FIG. 6 is a comparison of prior art desalination methods;

FIG. 7 is a prior art chart showing energy efficiency of separation processes;

FIG. 8 is a prior art chart showing three methods of generating chilled air;

FIG. 9 is flow diagram for an EFCSC waste water purification system, according to an embodiment of the present invention;

FIG. 10 is graph showing power output at low intake temperature, according to an embodiment of the present invention;

FIG. 11 is a flow diagram for a FCSC facility, according to an embodiment of the present invention; and

FIG. 12 is a cross-section of a laboratory setup for an EFCSC facility, according to an embodiment of the present invention.

DETAILED DESCRIPTION OF PREFERRED EMBODIMENTS

Preferred embodiments of the present invention and their advantages may be understood by referring to FIGS. 1-12, wherein like reference numerals refer to like elements.

Preferentially, the described Eutectic Freeze Crystallization Spray Chamber (EFCSC) facility uses −175° F. air temperatures and more than 3 seconds residence times in an enclosed facility that is useful hot or cold climates. Thus improved separation of the pollutant from the wastewater droplets that have been explored previously using warmer air temperatures (˜−10° F.) and shorter residence times to allow for nucleation, crystallization and separation than were explored previously at 0.5 second.
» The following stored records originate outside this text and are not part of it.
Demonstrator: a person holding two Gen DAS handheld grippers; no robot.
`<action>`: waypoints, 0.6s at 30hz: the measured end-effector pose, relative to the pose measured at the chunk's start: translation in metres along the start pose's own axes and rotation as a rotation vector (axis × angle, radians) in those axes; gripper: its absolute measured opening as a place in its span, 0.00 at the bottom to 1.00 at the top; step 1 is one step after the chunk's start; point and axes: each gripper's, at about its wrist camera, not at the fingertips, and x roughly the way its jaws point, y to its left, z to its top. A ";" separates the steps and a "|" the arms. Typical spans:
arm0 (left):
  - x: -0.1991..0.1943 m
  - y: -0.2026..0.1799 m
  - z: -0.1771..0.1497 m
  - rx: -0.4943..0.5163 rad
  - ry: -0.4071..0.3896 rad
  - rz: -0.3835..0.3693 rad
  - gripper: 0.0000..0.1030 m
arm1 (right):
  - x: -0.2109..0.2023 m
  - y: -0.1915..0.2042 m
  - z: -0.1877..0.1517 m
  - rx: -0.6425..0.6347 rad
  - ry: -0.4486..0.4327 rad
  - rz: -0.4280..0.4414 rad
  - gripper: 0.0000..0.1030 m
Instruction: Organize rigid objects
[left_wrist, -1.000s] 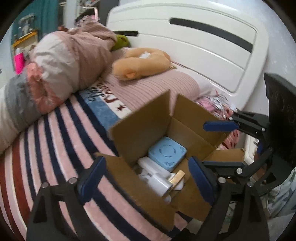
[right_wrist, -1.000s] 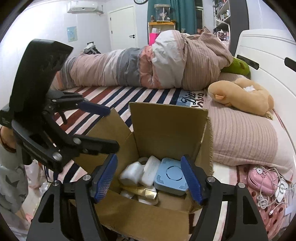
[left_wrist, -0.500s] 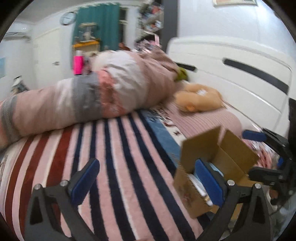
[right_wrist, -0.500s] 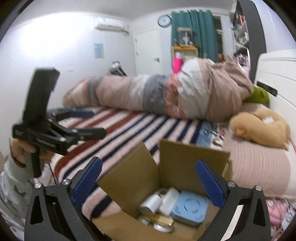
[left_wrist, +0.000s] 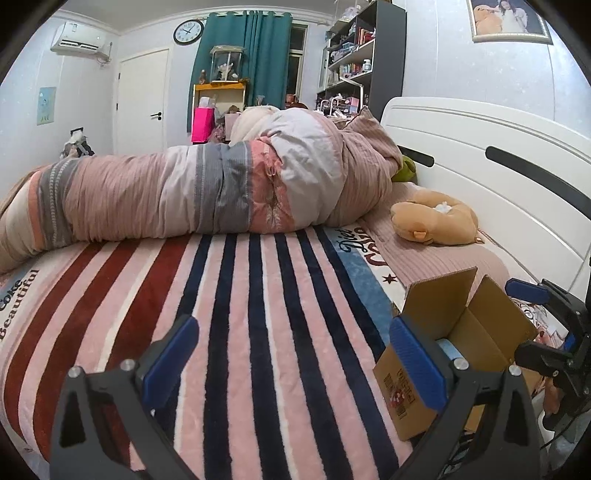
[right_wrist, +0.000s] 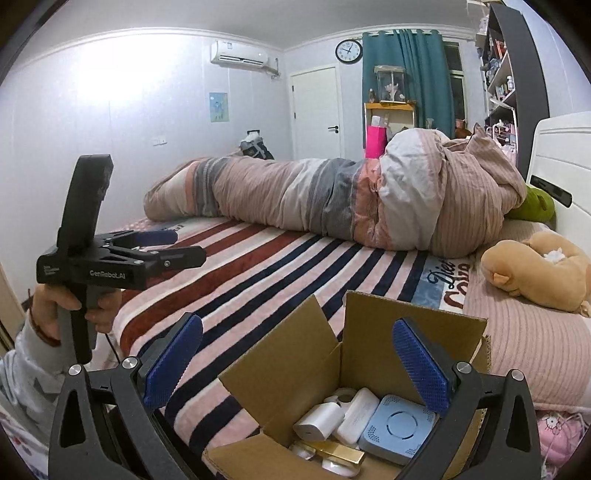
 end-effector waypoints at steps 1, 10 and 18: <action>0.000 0.000 0.000 0.003 -0.001 0.004 0.99 | 0.000 0.000 0.000 0.003 -0.001 -0.001 1.00; -0.003 -0.002 -0.002 0.009 -0.004 0.015 0.99 | -0.003 -0.003 0.002 0.018 -0.013 -0.004 1.00; -0.005 -0.005 -0.001 0.015 -0.010 0.019 0.99 | -0.005 -0.005 0.001 0.020 -0.013 -0.006 1.00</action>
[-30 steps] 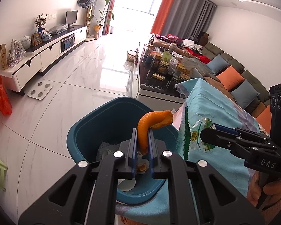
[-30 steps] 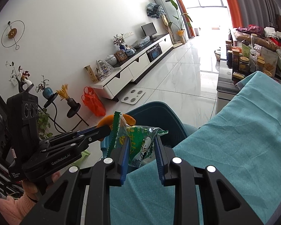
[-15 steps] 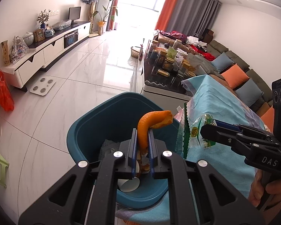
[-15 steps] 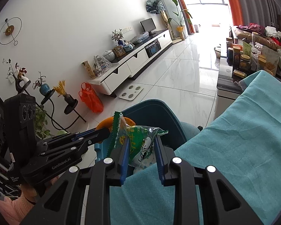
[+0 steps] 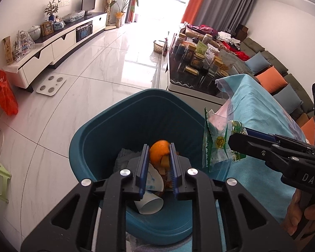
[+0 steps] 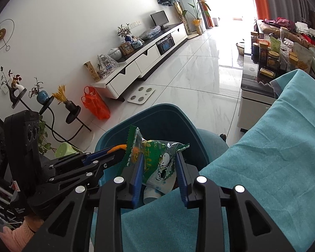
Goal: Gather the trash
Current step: 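Open the left tool to drop the peel while the right tool releases the green wrapper, then move both tools back over the table toward the remaining wrappers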
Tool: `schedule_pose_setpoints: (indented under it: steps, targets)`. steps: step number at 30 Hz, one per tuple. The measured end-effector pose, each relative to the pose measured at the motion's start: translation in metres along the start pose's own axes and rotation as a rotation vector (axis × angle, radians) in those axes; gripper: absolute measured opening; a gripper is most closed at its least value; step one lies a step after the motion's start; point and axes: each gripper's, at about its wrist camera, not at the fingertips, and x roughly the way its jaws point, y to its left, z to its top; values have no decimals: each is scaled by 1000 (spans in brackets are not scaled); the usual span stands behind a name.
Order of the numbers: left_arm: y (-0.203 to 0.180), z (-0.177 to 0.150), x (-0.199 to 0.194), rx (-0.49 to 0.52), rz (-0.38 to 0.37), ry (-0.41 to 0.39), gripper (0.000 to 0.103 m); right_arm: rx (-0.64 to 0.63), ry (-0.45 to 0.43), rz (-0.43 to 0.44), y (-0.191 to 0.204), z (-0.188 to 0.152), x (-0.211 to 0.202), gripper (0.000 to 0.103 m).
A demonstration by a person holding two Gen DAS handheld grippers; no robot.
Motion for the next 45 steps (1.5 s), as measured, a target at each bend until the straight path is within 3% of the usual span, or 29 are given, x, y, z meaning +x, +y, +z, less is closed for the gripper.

In FIGS. 1 and 9 in particular, the disclosure describes a co-flow EFCSC facility designed for more permanent installations that are located near a utility or can be viably supplied by a TL-CAES system or T-CAES system. In FIGS. 2 and 11 in particular, the disclosure also describes a counter-flow EFCSC facility for medium-sized facilities that can be driven by a utility or by a GenSet that obtains its super-chilled air from a two-stage, free-spooling, coupled turbocompressor and turboexpander. The key advantage of the EFCSC facility is that it has a low capital cost to build, operate and maintain; small footprint; small height; transportable by truck or train; and has a high separation efficiency.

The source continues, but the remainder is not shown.